Autre élément qui m’a interpellé, Tommy Lee Jones, nouveau directeur de la CIA depuis les événements du 3 semble connaître Bourne comme s’ils s’étaient déjà croisés
(lui demandant même s’il se souvient de lui)
. Or, il n’est jamais fait mention de Robert Dewey dans les précédents films. Un point un peu obscure donc. Autre petite chose qui m’a chagrinée, si Bourne arrive à entrer aux Etats-Unis, je ne m’explique pas comment il fait pour passer totalement incognito… C’est vrai quoi, sa tête est placardée à la fin du 3 dans tous les médias, expliquant que ça a été un assassin à la solde du gouvernement etc. Peut-être que je rationalise beaucoup trop cette partie du récit, mais tout de même, je pense qu’il devrait être un peu plus reconnu que ça. En fait, cet épisode se permet des facilités scénaristiques qui n’avaient pas lieu dans les précédents films…
quand Bourne fait son shopping à la conférence sur la sécurité/surveillance, les objets qu’il y glane, dignes de gadgets de James Bond qui lui servent drôlement par la suite, Bourne se prend une balle mais n'est pas aussi affecté qu'il pouvait l'être dans les précédents films, après le combat à mort avec l’atout, Bourne mal en point disparaît mais on ne sait pas comment il s’en sort (la fin du 2 et le début du 3 répondaient magistralement à cette question par exemple).
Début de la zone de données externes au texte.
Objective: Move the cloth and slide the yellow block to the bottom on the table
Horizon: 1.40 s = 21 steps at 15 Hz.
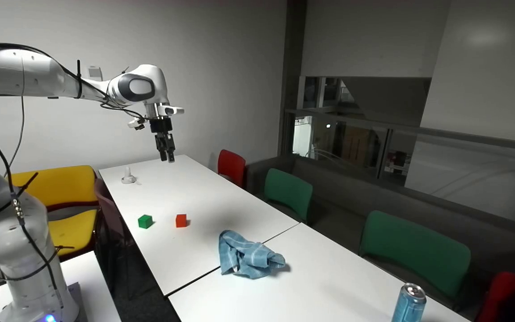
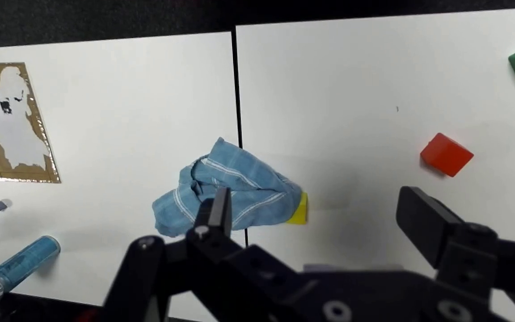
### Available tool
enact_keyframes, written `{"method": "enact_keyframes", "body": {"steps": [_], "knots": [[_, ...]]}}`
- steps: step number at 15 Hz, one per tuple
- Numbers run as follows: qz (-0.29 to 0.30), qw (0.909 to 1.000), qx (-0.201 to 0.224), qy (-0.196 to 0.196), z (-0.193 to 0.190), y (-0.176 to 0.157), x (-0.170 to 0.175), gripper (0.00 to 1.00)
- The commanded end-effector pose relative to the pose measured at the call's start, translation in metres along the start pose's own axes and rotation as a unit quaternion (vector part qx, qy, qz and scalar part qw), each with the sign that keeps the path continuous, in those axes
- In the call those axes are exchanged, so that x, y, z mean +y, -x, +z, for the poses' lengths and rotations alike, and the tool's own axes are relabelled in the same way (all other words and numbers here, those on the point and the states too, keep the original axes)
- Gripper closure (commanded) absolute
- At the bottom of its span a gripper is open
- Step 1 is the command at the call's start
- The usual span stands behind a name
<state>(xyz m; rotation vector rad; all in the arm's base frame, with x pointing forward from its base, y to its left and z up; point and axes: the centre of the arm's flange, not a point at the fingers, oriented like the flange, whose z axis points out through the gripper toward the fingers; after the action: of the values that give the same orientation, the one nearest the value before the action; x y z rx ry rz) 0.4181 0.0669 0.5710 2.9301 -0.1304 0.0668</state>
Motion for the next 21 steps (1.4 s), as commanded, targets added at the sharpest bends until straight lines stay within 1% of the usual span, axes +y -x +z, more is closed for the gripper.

Bref, tout cela est contrebalancé par la scène d’intro à Athènes qui est juste impressionnante et puissante, dans la lignée des premiers films. La réalisation de Greengrass s’est un peu assagie mais reste nerveuse, je trouve pour ma part que c’est le bon équilibre. Matt Damon est affûté, pour qqun de 45 ans, il tient la corde et assoit son personnage encore un peu plus. Alicia Vikander est convaincante en jeune cyber-analyste aux dents décidément bien longues et prête à pas mal de pirouettes pour arriver à ses fins. Cassel enfin a la gueule de l’emploi comme on dit. Froid, nerveux, chirurgicale, il colle bien au profil. Tommy Lee Jones représente quant à lui la vision dépassée de la CIA, tentant la fusion avec la modernité incarnée par Riz Ahmed. Plaisir aussi de revoir Julia Stiles, seule rescapée de la trilogie initiale. En conclusion, Jason Bourne est un bon film d’action, c’est bien dirigé, c’est bien filmé, c’est bien rythmé, on ne s’ennuie pas. Mais c’est seulement un film d’action maintenant. L’intérêt des trois premiers était la quête identitaire, le drame teinté d’émotion de cet homme simple pour qui l’on avait de l’empathie, essayant de recoller les morceaux de son passé. Les morceaux ont été recollés mais on voudrait nous en proposer des nouveaux, dont je ne suis pas sûr qu’ils aient une place légitime. Etant un fan inconditionnel de cette saga, je ne peux me résoudre à trouver ce film médiocre car je ne pense pas qu’il le soit. Il manque simplement d’un petit supplément d’âme, d’une histoire à raconter sur Bourne qui en vaille en effet la peine. “Plaisir coupable”.